Abbreviations: Asc, ascorbic acid; SEM, standard error of the mean.

Figure S1 Ascorbate supplementation alone does not alter localized protein translation at hippocampal synapses.

Notes: (A) Basal and KCl-stimulated synaptosomal protein translation was evaluated in hippocampal samples of Ctrl and Asc pups. (B) Depolarization in the presence of KCl induced an increase in the protein translation in synaptoneurosomes of the pups of the Ctrl (1.555±0.6100 for stimulated compared to 1.000±0.0 for unstimulated; mean ± SD). A similar elevation in protein translation was observed in pups supplemented with ascorbate alone (1.720±0.4584 for stimulated compared to 1.126±0.2650 for unstimulated; mean ± SD). Data are represented as mean ± SEM (n=6 rats per group). *Statistical significance between the stimulated translation and the respective basal controls (P=0.0108; F=4.778; ANOVA with Newman–Keuls correction).
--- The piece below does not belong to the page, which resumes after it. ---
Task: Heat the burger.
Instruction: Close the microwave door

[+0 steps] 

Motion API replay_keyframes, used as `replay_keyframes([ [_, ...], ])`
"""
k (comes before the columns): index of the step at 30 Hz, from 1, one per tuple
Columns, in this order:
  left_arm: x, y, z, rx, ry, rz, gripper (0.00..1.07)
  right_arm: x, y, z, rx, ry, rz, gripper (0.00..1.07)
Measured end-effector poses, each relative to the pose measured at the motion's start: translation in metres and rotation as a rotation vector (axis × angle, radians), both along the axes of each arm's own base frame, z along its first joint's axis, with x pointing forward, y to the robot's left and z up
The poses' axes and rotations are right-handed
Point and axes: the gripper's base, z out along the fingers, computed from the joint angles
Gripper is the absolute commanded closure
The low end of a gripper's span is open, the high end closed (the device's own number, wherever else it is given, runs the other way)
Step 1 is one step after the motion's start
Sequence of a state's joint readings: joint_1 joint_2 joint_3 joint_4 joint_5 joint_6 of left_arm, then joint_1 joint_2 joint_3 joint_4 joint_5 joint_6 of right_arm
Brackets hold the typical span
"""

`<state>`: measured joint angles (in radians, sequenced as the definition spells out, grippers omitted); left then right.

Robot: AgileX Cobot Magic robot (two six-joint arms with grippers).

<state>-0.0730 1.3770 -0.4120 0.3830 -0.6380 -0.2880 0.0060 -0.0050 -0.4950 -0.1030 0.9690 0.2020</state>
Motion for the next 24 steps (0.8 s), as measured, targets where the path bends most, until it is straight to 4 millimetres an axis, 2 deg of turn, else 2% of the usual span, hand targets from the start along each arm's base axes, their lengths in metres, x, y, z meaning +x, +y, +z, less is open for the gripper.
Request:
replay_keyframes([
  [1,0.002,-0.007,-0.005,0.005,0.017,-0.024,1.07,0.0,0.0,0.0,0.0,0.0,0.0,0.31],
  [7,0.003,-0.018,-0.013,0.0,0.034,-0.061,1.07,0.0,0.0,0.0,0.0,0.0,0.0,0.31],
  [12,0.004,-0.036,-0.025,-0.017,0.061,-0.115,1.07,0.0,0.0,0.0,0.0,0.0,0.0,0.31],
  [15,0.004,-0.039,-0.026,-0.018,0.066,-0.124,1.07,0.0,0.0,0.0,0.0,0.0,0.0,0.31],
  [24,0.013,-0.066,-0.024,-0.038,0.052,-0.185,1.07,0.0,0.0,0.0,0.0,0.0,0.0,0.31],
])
Abbreviations: Asc, ascorbic acid; NS, nonsignificant; SEM, standard error of the mean; US, unstimulated; St, stimulated.

Figure S2 Developmental Pb exposure does not influence global protein translation in the hippocampi of rat pups.

Notes: (A) De novo global protein translation rates were assessed in hippocampal homogenate samples from the pups of Ctrl, Pb, and Pb-Asc groups. (B) No alteration in global translation was observed upon developmental exposure of pups to Pb with (0.9294±0.5748 compared to the Ctrl; mean ± SD) or without ascorbate supplementation (0.9816±0.4963 compared to the Ctrl; mean ± SD). Data are represented as mean ± SEM (n=6 rats per group) (P=0.9616; F=0.03927; ANOVA with Newman–Keuls correction).

Abbreviations: Asc, ascorbic acid; SEM, standard error of the mean.